The benefits of mindfulness, over time, can include an increasingly relaxed and confident approach to life, compassion for your own suffering and the suffering of others, and the freedom to engage in activities that you avoided in the past out of fear. Psychologist and mindfulness teacher Tara Brach uses the expression “radical acceptance,” which she describes as “accepting absolutely everything about ourselves and our lives, by embracing with wakefulness and care our moment-to-moment experience.”

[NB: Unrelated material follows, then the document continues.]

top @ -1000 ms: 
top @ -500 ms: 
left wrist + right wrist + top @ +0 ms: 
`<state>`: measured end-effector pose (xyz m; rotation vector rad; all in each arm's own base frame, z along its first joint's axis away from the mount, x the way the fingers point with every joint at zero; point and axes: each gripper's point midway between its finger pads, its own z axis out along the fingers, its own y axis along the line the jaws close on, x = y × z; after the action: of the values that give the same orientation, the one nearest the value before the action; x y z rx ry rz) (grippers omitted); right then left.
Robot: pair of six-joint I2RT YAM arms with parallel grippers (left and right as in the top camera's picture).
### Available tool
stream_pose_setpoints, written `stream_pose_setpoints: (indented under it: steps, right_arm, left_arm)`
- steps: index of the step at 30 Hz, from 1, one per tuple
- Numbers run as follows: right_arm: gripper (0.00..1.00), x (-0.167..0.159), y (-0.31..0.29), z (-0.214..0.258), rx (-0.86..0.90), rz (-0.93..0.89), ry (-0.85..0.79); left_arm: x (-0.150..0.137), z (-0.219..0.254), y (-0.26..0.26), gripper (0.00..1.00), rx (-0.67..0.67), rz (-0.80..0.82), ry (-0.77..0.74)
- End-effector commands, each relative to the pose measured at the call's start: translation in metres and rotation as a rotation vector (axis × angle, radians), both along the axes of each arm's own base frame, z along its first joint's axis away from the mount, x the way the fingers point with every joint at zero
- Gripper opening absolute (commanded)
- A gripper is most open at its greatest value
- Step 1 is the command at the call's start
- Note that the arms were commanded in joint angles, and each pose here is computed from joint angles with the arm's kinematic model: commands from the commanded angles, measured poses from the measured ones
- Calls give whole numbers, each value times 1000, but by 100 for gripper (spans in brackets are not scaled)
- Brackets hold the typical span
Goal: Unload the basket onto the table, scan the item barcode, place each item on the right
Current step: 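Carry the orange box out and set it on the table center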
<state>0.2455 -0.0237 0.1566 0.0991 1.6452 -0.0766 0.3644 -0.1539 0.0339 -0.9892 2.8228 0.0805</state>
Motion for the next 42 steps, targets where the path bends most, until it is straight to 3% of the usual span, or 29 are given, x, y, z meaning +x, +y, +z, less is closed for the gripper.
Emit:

And you don’t have to be a monk spending years on a meditation pillow to achieve these benefits. Kabat-Zinn’s program takes eight weeks, with two hours a week devoted to training, and a half-hour each day practicing. Meditators who persist in their practice for longer (and a very high percentage of Kabat-Zinn’s patients do) report not only the increased sense of well-being, but also a deep interconnectedness with life, the Earth and, yes, even the cosmos.
Dass himself, meanwhile, has moved past the exuberant and somewhat indiscriminate evangelizing for mind-blowing experiences depicted in his first book, and has become a respected and thoughtful advocate of the East-facing spiritual path. Mindfulness itself, without the esoteric trappings, is rapidly becoming a force in Western medicine and psychology, available to an ever-broadening audience.
No doubt the Universe is unfolding as it should.